■ PROBLEM STATEMENT:
Only the lines below starting at the one that contains "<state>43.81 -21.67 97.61" and ending at the one that contains "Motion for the" are to be reproduced, exactly and with both ends kept.

■ DATA EXTRACT:

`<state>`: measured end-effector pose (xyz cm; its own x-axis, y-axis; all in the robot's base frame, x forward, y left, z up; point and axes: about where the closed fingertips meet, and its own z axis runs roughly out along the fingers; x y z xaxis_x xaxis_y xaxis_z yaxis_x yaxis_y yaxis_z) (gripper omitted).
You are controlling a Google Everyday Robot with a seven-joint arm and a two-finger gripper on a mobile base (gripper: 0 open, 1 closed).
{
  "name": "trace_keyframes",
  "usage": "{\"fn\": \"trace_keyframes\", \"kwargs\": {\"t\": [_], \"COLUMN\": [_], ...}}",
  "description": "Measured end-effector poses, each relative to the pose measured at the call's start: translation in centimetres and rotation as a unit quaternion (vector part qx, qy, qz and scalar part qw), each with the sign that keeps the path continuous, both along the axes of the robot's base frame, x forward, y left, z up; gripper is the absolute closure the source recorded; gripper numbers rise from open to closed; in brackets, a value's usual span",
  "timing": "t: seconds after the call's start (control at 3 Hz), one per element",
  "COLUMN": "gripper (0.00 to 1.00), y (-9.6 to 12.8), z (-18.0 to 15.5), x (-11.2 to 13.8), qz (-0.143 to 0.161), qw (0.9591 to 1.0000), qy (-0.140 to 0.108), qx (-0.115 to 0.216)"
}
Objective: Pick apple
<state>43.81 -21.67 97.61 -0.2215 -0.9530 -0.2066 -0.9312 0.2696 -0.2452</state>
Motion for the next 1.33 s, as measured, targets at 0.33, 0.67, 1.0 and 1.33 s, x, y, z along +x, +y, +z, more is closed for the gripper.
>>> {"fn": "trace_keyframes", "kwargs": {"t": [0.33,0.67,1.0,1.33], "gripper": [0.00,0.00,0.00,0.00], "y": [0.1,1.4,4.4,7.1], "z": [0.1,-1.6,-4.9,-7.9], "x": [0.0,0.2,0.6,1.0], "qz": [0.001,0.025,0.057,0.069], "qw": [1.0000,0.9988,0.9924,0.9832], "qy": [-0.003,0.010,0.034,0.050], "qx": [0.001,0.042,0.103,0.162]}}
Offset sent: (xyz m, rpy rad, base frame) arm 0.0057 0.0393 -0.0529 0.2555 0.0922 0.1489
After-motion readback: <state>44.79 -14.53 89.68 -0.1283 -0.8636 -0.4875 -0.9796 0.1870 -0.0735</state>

■ TASK ANSWER:
<state>43.81 -21.67 97.61 -0.2215 -0.9530 -0.2066 -0.9312 0.2696 -0.2452</state>
Motion for the next 1.33 s, as measured, targets at 0.33, 0.67, 1.0 and 1.33 s, x, y, z along +x, +y, +z, more is closed for the gripper.

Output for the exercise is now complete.